Au moment où éclata l’insurrection indienne de 1857, Lucknow comptait près de cent cinquante mille habitans, et parmi eux des classes nombreuses de mécontens. L’absorption du royaume d’Oude avait entraîné la dispersion des milliers de parasites que le prince entretenait autour de lui : le harem, objet de folles dépenses, n’alimentait plus diverses industries spéciales, qui avaient à se créer de nouvelles ressources au milieu de tous les inconvéniens d’une situation transitoire. L’état-major de l’armée du nabab, brusquement rejeté dans la vie civile, peuplait Lucknow d’aventuriers affamés pour qui le métier des armes n’avait pas d’équivalent.

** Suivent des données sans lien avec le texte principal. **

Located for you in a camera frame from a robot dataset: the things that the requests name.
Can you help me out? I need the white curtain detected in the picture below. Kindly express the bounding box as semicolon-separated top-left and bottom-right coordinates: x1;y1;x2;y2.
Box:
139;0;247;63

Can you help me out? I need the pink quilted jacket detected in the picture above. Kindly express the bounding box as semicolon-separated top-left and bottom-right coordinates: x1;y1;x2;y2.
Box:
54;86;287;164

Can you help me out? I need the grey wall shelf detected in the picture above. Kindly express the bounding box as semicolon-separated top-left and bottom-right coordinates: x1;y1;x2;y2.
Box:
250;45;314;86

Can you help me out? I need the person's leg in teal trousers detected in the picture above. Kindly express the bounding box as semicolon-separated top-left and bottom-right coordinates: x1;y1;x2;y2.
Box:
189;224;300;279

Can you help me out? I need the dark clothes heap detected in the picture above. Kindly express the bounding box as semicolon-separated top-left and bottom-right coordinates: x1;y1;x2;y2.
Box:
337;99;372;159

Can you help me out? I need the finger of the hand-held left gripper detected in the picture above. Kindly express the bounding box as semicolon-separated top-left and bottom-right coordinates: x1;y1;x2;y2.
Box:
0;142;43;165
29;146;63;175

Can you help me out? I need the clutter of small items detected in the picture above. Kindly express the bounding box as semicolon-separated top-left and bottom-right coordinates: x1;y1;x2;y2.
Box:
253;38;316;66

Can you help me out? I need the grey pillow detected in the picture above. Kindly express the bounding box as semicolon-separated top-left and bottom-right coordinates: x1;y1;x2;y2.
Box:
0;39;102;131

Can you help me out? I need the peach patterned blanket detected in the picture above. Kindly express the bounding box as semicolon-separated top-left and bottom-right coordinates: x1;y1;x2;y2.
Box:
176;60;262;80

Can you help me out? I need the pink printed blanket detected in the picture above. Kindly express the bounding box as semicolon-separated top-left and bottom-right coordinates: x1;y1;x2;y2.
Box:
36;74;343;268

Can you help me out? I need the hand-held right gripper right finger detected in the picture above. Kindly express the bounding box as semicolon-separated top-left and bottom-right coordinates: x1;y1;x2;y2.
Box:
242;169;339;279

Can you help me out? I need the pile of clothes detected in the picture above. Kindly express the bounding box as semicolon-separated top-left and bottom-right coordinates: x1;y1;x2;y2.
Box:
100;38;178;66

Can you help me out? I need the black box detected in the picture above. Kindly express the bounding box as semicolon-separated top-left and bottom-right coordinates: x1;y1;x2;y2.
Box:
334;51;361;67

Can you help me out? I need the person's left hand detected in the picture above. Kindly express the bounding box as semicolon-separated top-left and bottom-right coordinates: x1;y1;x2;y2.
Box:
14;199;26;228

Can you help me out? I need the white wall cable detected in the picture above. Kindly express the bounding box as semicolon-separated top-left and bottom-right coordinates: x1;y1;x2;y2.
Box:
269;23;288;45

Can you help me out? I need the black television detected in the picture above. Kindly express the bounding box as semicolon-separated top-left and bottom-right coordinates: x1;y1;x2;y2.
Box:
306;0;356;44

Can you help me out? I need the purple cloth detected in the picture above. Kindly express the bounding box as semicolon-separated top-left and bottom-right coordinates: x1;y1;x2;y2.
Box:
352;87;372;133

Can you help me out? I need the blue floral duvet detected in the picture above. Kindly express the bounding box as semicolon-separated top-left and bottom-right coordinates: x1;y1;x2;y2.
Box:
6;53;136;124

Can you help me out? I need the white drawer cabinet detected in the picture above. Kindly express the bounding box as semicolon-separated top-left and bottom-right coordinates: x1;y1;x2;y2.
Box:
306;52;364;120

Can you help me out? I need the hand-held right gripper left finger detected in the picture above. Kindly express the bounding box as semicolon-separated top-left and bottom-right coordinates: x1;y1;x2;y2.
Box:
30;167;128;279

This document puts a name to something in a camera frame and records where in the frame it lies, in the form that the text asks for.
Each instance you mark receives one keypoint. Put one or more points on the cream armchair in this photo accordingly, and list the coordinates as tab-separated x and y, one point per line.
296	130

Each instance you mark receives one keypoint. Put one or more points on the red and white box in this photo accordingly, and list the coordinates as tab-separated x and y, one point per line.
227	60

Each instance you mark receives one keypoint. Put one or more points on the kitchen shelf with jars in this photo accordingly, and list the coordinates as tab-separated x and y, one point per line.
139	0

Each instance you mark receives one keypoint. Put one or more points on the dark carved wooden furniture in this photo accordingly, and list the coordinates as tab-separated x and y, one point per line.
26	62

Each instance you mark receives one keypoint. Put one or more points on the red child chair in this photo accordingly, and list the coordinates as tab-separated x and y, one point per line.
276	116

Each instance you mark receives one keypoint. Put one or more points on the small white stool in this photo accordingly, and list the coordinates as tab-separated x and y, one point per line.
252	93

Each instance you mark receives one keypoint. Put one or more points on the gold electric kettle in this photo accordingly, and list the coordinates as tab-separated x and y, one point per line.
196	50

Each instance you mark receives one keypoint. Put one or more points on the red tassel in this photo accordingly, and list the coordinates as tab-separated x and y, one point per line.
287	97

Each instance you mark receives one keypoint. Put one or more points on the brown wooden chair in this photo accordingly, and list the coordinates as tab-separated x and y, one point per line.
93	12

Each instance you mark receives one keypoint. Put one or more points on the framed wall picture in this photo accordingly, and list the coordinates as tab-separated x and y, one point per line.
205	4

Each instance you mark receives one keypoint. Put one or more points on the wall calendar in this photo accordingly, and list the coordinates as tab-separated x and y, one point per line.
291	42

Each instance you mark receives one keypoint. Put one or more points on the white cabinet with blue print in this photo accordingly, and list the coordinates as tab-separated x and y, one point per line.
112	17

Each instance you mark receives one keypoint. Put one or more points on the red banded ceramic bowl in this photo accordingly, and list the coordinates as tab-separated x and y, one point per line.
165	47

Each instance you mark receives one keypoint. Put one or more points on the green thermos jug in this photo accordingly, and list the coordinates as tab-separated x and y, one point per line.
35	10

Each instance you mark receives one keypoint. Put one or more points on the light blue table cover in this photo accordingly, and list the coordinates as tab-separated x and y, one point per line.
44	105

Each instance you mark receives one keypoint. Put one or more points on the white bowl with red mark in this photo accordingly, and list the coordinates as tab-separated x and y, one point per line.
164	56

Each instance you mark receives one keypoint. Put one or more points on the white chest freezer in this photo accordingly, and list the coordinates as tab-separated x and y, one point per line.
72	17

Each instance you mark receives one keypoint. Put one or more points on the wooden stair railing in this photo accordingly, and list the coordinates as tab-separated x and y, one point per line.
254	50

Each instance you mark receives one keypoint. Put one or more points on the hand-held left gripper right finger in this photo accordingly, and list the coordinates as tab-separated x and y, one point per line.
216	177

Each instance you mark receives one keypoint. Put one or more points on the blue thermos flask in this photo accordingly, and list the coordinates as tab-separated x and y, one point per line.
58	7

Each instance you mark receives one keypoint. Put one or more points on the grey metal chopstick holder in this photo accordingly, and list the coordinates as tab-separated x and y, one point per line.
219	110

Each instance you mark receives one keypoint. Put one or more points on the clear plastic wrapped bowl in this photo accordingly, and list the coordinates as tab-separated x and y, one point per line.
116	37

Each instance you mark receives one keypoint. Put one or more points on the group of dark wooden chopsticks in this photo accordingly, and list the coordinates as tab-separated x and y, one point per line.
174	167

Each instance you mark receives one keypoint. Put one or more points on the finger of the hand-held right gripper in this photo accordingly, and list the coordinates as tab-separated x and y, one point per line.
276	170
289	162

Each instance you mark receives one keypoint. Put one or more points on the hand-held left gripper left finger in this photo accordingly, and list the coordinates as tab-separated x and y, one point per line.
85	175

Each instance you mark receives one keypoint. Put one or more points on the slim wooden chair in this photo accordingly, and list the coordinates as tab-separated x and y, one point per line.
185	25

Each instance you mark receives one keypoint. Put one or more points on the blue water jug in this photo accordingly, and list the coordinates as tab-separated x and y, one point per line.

Leur situation était à certains égards celle des officiers de l’armée de la Loire en 1816 et 1817. « Je suis soldat et gentilhomme, disait l’un d’eux, ex-capitaine de cavalerie ; je ne puis pas travailler : si on ne me rend pas mon grade, je serai réduit, à me faire brigand. » Et l’alternative lui paraissait toute naturelle. À côté de ces soldats oisifs pullulaient les prêtres, les fakirs, ardens « à prêcher la guerre sainte contre les infidèles, et dont il fallut plus d’une fois, dès le début, châtier à coups de fouet l’éloquence incendiaire ; puis une populace misérable, comme il en grouille dans les bas-fonds de toute grande ville d’Orient, populace ignorante et crédule, prête à tous les désordres, heureuse de toute occasion de pillage. Tels étaient les élémens, très inflammables, on le voit, qui s’agitaient au centre d’un pays nouvellement occupé, où l’Angleterre n’avait pour toute force armée que neuf cents soldats européens[1] et vingt-deux mille soldats indigènes[2], ceux-ci tout disposés, l’événement l’a prouvé, à donner le signal de l’insurrection.

Un nouveau commissaire en chef de la compagnie venait d’être envoyé dans la province d’Oude pour y réparer les fautes du premier agent appelé à remplir ces importantes et délicates fonctions : c’était sir Henry Lawrence. Son frère (sir John Lawrence) et lui s’étaient fait remarquer dans les campagnes du Punjab et du Sindh par leurs talens administratifs en même temps que par leur intrépidité mili-

  1. Savoir : un régiment d’infanterie, le 32e, une compagnie d’artillerie à cheval, deux compagnies d’artillerie à pied, un régiment de cavalerie légère.
  2. Savoir : sept régimens d’infanterie indigène, trois batteries de campagne de la cavalerie irrégulière de l’Oude, dix régimens d’infanterie irrégulière levée dans le pays, trois régimens de police. Les « irréguliers, » c’est-à-dire ceux qui, pris dans l’armée de l’ex-nabab, étaient depuis peu de temps au service de la compagnie, se montrèrent, — circonstance étrange, — beaucoup moins hostiles, beaucoup moins altérés de sang que les cipayes de l’armée du Bengale.